Dear Santa,
How’s it going? Hope this wacky mid-December monsoon isn’t affecting your travel plans too much. (We had to travel through Penn Station, and it was dreadful—you’re lucky you have reindeer to chauffeur you around.)
Since we’re just a few days away from Christmas, we wanted to make sure you saw our wish list for New York City for the new year. We were pretty good this year: Both Central and Prospect Park went car-free; the City Council got half-priced MetroCards for low-income New Yorkers; and there was the whole Mandarin duck thing.
But there are some things that would make New York City even better in 2019.
Make congestion pricing a reality. No, it won’t solve all of the subway’s ills. And yes, people are already earmarking the hypothetical funds it’ll produce for potentially too many things. But the benefits of implementing congestion pricing are too great to not do it: It would help reduce traffic, generate up to $1 billion in revenue (while reducing the high financial burden traffic puts on the city), and help low-income New Yorkers who are disproportionately affected by the broken subway and bus system.
Give people access to iconic public spaces. New York’s interior landmarks are supposed to be open to the public—“customarily open or accessible to the public, or to which the public is customarily invited,” per the Landmarks law. And yet beautiful interiors like the Woolworth Building lobby or the old City Hall station are largely restricted, save for pricey tours. Let’s fix that.
Expand Citi Bike to the Bronx and Staten Island. It’s great that the bike-sharing service will soon be able to triple the amount of two-wheelers on city streets. But let’s make sure that all New Yorkers have access to the game-changing program.
Dedicate more street space to protected bike lanes. As long as we’re talking about bikes, we’d like more protected bike lanes—and truly protected ones, not just a strip of paint. Soon, it won’t just be bikes that need to be protected from cars; the e-scooter revolution is coming, after all.
Reform New York’s rent laws. The time is long overdue—getting rid of high-rent vacancy decontrol and the preferential rent loophole, and making it harder for landlords to abuse the major capital improvements rent increases would go a long way toward helping New Yorkers stay in their apartments.
Create more affordable housing that’s actually affordable. While the de Blasio administration has made huge strides in creating more affordable housing, more needs to be done to ensure that it’s meeting the needs of the poorest New Yorkers. (If that means building much denser housing, or upzoning neighborhoods that could accommodate more apartment buildings, so be it.)
Ban cars from Times Square. The NYC Department of Transportation has already experimented with car-free streets, notably by closing two miles of Broadway on Earth Day and with its wildly popular Summer Streets program. Why not just make Times Square entirely car free? Snøhetta’s recent revamp was a good start; let’s take it a step or three further, and make the clogged space safer and more pleasant.

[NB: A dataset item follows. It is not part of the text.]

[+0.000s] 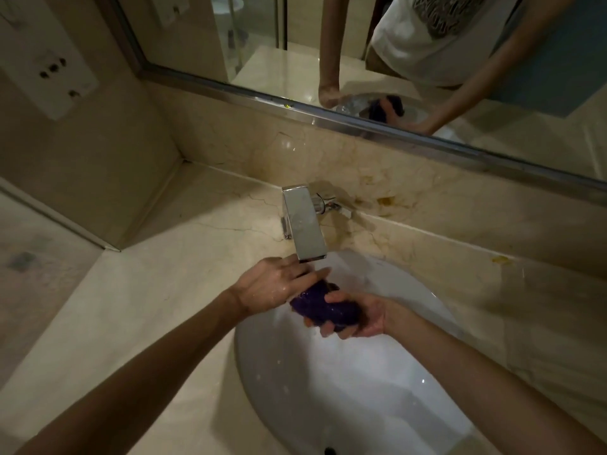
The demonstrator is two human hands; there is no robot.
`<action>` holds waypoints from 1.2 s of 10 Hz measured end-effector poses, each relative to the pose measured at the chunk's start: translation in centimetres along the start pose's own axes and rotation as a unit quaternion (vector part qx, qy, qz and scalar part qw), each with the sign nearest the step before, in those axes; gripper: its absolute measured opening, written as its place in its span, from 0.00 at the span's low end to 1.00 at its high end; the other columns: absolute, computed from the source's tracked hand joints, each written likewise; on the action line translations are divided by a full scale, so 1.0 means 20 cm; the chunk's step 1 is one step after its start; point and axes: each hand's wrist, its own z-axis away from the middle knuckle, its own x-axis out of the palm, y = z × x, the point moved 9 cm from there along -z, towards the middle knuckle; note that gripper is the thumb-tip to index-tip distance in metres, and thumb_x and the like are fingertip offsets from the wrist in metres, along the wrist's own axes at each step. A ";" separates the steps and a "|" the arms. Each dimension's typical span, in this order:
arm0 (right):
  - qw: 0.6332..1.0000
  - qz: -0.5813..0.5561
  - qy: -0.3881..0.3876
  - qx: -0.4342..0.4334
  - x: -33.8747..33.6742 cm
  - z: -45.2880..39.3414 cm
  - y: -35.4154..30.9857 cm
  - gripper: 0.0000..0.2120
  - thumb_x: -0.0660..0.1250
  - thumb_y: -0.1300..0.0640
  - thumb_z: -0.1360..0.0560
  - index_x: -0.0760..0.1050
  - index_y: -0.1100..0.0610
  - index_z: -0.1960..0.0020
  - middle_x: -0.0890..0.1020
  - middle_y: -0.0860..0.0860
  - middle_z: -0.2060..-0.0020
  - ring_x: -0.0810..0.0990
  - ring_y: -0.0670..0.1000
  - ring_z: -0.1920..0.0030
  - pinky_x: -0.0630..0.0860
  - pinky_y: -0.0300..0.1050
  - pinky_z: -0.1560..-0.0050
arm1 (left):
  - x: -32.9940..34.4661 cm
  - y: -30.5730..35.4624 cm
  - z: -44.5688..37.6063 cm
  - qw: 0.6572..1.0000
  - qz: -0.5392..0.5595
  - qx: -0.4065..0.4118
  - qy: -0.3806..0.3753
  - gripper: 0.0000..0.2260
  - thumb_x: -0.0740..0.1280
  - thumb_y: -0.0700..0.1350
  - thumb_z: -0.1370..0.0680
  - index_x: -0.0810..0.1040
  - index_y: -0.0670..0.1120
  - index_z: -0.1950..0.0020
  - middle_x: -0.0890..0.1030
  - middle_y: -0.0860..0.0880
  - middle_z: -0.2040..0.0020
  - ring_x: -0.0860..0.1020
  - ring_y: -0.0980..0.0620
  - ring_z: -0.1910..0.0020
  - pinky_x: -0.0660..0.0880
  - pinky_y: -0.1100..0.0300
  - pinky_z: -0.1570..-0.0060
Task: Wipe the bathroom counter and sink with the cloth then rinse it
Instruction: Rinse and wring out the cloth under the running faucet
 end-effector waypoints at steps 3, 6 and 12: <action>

Make NYCHA livable for its thousands of residents. The embattled housing authority is facing huge challenges in the new year: Most of its buildings need major repairs—billions of dollars worth, in fact—and it topped the public advocate’s worst landlords list in 2018. But the nearly 400,000 New Yorkers who call it home deserve to have clean, safe, livable apartments—it’s a tragedy that this hasn’t been the norm.
More statues honoring women and people of color. Shirley Chisholm is a great start, but there are so many notable New Yorkers who are similarly deserving of monuments. Here’s a few: Sylvia Rivera. Marsha P. Johnson. Jane Jacobs. James Baldwin. Emily Warren Roebling. Nellie Bly. We could go on.…
Fix the subway. A tall order, we know—but perhaps 2019 can be the year where significant progress is made. Congestion pricing would be a good start as far as funding goes; maybe revenue from legal weed could also fill those coffers. And let’s make sure Andy Byford can keep pushing through small but significant reforms—like the SPEED Unit, which is working to make trains go faster—that will make our rides just a little less terrible.
We know, some of these are big asks—but if anyone can do it, we think you can. Thanks, Santa. (And hey, while you’re at it—can you use some of that magic Christmas spirit you have to fix the BQE without too much fuss? Would be great.)